A threat hunting playbook is a documented, hypothesis-driven procedure that guides SOC analysts and threat hunters through specific detection investigations using defined data sources, detection logic, and triage steps. According to the CrowdStrike 2025 Threat Hunting Report, 81% of hands-on-keyboard intrusions were malware-free, meaning signature-based detection alone will never catch them. Your SIEM generates alerts. A playbook generates answers.
Reactive security assumes the attacker will announce themselves. They won’t. Modern adversaries operate inside trusted tools, use legitimate credentials, and move quietly for days or weeks before anyone notices. The average dwell time for human-operated intrusions that go undetected by traditional tools still runs in the double digits of days. Proactive hunting, structured around testable hypotheses mapped to MITRE ATT&CK, cuts that window.
This guide gives you a working threat hunting playbook: the methodology, the tools, and three ready-to-run hunts for lateral movement, credential access, and persistence. Every section is practitioner-to-practitioner. No vendor pitches, no 10,000-foot theory.
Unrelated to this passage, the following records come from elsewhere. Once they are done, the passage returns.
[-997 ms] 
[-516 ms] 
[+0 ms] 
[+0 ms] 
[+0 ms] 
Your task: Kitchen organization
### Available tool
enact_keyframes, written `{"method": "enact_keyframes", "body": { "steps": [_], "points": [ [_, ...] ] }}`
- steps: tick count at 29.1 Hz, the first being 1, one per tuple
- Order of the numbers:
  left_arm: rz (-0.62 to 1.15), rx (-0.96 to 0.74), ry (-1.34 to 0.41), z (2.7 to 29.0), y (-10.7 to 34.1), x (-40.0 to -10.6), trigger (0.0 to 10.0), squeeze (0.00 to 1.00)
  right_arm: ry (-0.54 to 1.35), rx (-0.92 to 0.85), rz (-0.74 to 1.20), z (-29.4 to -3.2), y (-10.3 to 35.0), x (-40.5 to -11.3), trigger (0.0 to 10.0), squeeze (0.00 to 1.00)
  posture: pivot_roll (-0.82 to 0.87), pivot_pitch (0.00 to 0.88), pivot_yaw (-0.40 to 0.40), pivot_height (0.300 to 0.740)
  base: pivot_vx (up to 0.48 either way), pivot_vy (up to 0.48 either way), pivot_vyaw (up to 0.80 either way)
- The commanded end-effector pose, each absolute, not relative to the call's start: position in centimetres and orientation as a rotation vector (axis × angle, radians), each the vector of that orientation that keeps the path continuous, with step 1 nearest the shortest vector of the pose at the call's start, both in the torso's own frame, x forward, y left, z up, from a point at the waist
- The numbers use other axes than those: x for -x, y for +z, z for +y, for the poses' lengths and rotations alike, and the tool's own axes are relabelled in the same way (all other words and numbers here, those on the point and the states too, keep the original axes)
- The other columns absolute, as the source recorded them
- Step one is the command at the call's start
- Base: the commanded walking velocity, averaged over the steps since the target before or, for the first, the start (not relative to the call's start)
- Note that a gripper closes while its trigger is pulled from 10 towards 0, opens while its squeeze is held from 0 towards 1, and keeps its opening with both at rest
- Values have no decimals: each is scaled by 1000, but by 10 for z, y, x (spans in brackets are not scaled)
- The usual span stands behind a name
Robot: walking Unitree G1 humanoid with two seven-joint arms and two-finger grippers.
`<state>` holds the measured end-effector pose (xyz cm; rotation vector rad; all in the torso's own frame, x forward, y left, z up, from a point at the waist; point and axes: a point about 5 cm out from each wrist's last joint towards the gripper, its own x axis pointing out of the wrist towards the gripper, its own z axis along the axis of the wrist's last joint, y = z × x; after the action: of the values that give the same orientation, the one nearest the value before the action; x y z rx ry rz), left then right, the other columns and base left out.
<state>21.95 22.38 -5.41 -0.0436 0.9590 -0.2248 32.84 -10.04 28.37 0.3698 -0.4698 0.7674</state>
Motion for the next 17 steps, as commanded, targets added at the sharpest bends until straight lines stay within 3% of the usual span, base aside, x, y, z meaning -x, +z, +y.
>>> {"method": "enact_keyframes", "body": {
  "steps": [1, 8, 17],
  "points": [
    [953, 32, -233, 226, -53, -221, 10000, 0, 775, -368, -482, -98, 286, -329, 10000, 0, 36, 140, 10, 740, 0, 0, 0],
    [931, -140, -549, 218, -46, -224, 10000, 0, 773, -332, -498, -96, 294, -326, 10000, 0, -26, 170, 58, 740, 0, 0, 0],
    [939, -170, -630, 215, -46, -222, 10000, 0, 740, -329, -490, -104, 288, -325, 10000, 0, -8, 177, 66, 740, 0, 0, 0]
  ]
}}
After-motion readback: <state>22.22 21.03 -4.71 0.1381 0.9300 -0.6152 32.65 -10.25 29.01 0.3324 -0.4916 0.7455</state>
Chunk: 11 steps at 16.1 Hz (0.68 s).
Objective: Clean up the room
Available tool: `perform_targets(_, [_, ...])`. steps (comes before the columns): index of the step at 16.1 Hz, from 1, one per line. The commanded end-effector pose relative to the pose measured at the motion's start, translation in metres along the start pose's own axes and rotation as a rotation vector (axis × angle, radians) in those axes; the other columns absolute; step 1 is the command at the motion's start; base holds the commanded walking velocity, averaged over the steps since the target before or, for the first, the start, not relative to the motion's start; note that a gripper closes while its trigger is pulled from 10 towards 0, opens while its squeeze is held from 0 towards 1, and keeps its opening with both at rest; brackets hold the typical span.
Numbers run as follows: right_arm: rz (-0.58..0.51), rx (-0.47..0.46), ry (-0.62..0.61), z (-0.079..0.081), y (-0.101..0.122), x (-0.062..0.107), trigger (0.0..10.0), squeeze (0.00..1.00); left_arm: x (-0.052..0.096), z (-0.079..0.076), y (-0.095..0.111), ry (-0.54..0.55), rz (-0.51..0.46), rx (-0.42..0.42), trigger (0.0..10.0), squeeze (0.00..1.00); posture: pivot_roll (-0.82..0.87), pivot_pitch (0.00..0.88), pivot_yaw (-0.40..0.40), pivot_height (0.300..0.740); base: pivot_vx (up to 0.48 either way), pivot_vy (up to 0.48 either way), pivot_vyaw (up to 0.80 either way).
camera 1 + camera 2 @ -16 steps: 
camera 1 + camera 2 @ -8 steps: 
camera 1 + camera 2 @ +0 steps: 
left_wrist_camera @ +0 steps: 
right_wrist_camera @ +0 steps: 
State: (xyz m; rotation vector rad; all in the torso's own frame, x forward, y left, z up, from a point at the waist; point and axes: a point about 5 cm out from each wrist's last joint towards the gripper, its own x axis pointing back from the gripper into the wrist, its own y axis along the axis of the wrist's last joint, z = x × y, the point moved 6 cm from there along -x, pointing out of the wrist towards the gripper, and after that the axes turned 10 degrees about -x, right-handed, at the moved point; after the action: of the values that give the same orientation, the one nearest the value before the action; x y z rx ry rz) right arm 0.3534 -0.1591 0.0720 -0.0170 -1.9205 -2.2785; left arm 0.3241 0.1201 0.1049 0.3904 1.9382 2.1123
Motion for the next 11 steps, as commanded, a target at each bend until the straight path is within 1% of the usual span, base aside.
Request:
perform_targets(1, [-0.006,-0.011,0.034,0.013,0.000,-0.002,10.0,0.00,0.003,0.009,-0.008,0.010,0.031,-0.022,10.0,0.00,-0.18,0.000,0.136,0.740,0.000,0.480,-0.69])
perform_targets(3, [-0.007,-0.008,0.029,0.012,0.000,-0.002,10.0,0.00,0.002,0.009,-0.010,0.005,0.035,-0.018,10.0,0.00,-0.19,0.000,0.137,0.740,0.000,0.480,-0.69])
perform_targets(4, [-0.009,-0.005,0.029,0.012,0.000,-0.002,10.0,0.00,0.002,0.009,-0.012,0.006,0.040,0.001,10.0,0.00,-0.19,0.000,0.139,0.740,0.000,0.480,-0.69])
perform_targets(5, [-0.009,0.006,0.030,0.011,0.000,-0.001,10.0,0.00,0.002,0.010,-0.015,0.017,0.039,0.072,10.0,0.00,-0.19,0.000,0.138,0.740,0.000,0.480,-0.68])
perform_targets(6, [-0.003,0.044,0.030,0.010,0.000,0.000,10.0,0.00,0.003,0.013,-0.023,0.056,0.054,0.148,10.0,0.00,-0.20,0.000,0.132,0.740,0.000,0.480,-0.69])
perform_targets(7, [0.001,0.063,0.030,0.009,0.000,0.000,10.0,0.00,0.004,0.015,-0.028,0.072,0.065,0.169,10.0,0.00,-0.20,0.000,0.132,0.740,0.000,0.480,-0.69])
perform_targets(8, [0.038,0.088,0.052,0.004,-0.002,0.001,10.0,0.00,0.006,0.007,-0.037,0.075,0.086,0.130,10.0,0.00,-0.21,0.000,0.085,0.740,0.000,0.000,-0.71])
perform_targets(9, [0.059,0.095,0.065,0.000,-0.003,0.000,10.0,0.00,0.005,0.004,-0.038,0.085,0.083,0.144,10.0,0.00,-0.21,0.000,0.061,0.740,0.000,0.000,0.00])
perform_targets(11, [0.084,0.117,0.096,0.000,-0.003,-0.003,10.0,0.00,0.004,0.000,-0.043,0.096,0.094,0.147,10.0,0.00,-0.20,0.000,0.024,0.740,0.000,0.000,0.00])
What Hypothesis-Driven Threat Hunting Actually Means
Hypothesis-driven hunting starts with a specific, falsifiable statement about attacker behavior in your environment. Not “look for unusual activity” but something like: “A threat actor with initial access to a workstation is using WMI for lateral movement to avoid Sysmon process creation logs.” That hypothesis drives everything that follows: which data sources you query, which fields you inspect, and what a true positive looks like versus a false one.
There are three hypothesis sources every mature program draws from. The first is threat intelligence: you know a specific threat group (say, a North Korea-nexus actor) is active in your sector and uses a particular technique, so you test for it. The second is situational awareness: a new vulnerability gets published, or you deploy a new cloud service, and you hunt for exploitation attempts before they escalate. The third is crown-jewel analysis: you identify your highest-value assets and ask what an attacker would have to do to reach them, then hunt those paths proactively.
The PEAK framework (Prepare, Execute, Act with Knowledge), developed by Sqrrl and later popularized through the threat hunting community, gives a useful three-phase structure. Prepare means forming the hypothesis and identifying required data. Execute means running queries and collecting findings. Act means documenting results, tuning detections, and feeding new hypotheses from what you learned. Every hunt you run should complete that loop.
How to Build a Hunt Hypothesis Step by Step
Start with a MITRE ATT&CK technique. Each technique page tells you what data sources are relevant, what sub-techniques exist, and which threat groups have used it in real campaigns. That structure alone saves hours of scoping work.
A well-formed hunt hypothesis follows this structure: [Threat actor or attacker class] is using [specific technique, ATT&CK ID] via [specific tool or method] against [target asset class] to achieve [objective]. For example: “An attacker with domain user credentials is using Pass-the-Hash (T1550.002) via Mimikatz to authenticate to high-value servers without triggering Kerberos event 4768.”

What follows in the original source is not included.